The GLA (Goddard Laboratory for Atmospheres) GCM (general circulation model) was employed to investigate the influence of surface albedo and evapotranspiration anomalies that could result from the hypothetical semiarid vegetation over North Africa (including the Sahara desert) on its July circulation and rainfall. In the first experiment a soil moisture anomaly was prescribed over North Africa, whereas in the second experiment a soil moisture plus surface albedo anomaly was prescribed over North Africa. These two experiments used the first version of the GCM with the old parameterization of evaporation from failing rain drops and were compared with a control run that was made with climatologically normal boundary conditions. The third experiment had the soil moisture and surface albedo anomalies of the second experiment and was run with the second version of the model that included a recently modified parameterization of evaporation of falling rain. It was compared to its control that had climatologically normal boundary conditions.

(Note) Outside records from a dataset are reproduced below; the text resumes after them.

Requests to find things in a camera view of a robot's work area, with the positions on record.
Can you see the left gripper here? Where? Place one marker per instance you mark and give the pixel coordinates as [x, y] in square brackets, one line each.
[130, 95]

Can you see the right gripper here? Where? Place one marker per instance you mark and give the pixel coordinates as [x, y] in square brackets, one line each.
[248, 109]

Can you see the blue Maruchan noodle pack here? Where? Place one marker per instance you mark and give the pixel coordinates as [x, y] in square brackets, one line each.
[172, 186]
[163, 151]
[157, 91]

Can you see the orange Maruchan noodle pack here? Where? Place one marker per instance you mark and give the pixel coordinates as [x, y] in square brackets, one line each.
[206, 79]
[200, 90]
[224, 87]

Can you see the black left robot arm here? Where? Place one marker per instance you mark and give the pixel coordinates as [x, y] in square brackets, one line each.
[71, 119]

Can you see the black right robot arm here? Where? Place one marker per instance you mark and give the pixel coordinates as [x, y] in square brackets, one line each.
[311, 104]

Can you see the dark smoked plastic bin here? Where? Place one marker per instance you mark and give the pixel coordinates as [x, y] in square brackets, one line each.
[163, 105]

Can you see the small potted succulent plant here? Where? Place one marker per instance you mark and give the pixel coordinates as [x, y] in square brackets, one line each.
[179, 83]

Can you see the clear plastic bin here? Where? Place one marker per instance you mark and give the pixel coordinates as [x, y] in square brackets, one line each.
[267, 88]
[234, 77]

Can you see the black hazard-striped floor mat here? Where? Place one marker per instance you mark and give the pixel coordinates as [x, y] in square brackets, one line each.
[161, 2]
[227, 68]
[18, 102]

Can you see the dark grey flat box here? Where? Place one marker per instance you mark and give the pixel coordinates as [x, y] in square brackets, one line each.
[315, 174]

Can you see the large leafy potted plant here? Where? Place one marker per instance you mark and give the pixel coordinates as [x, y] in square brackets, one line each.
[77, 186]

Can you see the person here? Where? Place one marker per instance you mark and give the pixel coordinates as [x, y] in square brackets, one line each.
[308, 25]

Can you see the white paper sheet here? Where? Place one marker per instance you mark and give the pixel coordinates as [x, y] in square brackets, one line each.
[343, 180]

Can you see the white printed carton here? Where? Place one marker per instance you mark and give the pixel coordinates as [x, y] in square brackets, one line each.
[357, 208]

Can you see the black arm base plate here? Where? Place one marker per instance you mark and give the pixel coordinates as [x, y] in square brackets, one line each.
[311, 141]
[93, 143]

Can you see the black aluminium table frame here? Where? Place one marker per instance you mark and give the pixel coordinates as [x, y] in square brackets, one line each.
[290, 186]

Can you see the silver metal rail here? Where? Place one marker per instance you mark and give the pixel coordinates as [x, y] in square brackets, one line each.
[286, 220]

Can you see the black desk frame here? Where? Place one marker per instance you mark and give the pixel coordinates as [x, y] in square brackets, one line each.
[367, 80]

The results of the first experiment show that the increased soil moisture and its dependent evapotranspiration produces a cooler and moister PBL over North Africa that is able to support enhanced moist convection and rainfall in Sahel and southern Sahara. The results of the second experiment show that the lower surface albedo yields even higher moist static energy in the PBL and further enhances the local moist convection and rainfall. The third experiment, with the modified rain-evaporation parameterization, produces hydrological cycle and accompanying rainfall anomalies that were quite similar to those of the second experiment specifically over the anomaly region; however, some differences between the second and third experiments were evident in distant regions. These differences suggest the importance of a different and/or a better parameterization of falling rain.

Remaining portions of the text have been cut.